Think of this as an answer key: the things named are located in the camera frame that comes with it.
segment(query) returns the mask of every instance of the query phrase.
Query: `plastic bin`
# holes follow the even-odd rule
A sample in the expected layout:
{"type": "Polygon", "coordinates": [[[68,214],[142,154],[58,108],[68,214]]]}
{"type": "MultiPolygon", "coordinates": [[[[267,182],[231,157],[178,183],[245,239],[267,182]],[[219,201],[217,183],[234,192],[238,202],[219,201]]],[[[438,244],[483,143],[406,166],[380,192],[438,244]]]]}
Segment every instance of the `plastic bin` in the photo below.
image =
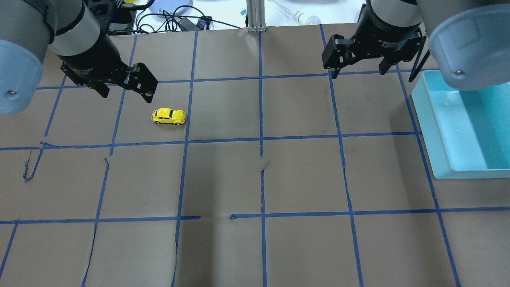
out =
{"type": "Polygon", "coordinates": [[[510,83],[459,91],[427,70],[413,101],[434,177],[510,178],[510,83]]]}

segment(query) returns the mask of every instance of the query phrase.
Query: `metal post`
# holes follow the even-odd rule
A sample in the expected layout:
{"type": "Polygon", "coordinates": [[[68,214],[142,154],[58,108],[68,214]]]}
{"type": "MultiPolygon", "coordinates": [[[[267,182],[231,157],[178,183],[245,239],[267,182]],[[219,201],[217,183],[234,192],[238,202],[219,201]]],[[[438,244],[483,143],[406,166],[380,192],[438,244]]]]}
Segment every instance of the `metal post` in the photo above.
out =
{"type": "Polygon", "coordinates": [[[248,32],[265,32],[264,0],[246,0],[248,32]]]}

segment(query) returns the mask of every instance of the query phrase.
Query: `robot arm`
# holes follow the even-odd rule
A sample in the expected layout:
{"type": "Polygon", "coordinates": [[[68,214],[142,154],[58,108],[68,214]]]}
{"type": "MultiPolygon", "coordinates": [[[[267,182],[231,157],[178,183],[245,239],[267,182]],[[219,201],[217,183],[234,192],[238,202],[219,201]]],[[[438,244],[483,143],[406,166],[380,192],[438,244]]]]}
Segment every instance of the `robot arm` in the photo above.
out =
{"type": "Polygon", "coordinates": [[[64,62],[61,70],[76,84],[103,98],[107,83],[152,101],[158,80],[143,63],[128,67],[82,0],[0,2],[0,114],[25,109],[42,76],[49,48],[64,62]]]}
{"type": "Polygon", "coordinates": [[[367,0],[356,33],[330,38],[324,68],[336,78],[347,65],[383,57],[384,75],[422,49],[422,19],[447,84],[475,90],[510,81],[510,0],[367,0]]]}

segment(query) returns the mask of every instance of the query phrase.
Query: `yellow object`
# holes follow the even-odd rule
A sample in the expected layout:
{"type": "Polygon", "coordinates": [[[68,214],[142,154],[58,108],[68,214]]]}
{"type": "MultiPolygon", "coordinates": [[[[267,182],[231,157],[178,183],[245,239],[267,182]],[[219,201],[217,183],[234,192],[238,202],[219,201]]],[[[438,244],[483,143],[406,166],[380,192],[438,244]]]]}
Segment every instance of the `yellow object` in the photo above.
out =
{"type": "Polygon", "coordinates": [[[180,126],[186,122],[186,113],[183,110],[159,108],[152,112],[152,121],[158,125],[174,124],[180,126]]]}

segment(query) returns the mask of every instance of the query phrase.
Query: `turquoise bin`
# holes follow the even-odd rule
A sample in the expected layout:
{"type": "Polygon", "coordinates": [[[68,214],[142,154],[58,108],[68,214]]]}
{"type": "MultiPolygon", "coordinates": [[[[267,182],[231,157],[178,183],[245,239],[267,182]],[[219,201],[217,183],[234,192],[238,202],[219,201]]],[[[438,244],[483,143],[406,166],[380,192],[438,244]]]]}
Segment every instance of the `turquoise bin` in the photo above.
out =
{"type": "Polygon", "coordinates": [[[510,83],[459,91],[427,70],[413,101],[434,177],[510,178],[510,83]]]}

...

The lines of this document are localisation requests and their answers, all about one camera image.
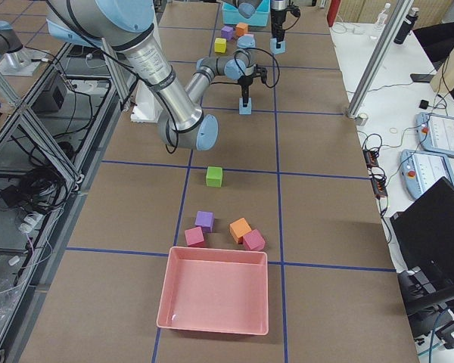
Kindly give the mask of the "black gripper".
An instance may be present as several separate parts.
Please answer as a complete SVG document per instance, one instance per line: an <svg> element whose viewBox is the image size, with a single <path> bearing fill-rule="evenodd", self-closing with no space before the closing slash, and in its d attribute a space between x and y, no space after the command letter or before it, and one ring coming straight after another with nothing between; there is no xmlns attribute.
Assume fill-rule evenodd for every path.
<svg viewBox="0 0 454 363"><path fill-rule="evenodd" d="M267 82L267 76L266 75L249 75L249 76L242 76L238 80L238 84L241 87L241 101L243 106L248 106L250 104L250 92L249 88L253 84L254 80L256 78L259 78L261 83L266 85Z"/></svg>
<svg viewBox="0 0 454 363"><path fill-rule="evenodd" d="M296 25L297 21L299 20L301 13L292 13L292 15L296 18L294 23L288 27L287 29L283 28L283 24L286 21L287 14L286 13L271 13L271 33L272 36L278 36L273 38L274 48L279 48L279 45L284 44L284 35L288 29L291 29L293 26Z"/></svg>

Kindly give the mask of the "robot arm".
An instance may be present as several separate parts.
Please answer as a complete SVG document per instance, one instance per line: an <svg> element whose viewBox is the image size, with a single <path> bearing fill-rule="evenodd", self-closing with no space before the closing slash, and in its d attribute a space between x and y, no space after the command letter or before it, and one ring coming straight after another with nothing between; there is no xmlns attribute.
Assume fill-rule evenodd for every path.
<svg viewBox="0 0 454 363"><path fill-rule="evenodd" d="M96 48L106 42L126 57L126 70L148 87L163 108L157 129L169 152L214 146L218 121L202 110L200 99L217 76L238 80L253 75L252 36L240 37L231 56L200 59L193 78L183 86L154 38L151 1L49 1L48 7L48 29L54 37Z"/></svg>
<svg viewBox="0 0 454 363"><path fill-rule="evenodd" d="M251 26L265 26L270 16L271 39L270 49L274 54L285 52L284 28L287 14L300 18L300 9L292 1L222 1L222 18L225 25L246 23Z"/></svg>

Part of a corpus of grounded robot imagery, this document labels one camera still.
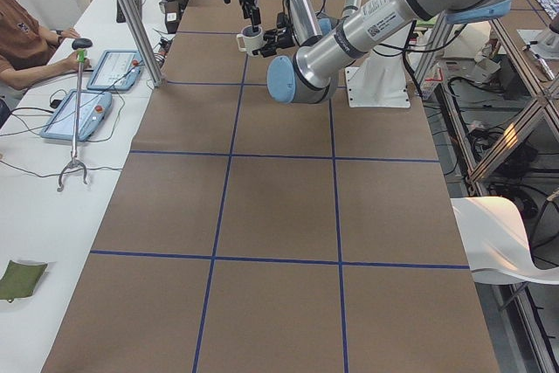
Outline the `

» PROBLEM: Please copy every line from the entries that includes the word "yellow".

» EXERCISE ANSWER:
Query: `yellow object`
Segment every instance of the `yellow object` in the photo above.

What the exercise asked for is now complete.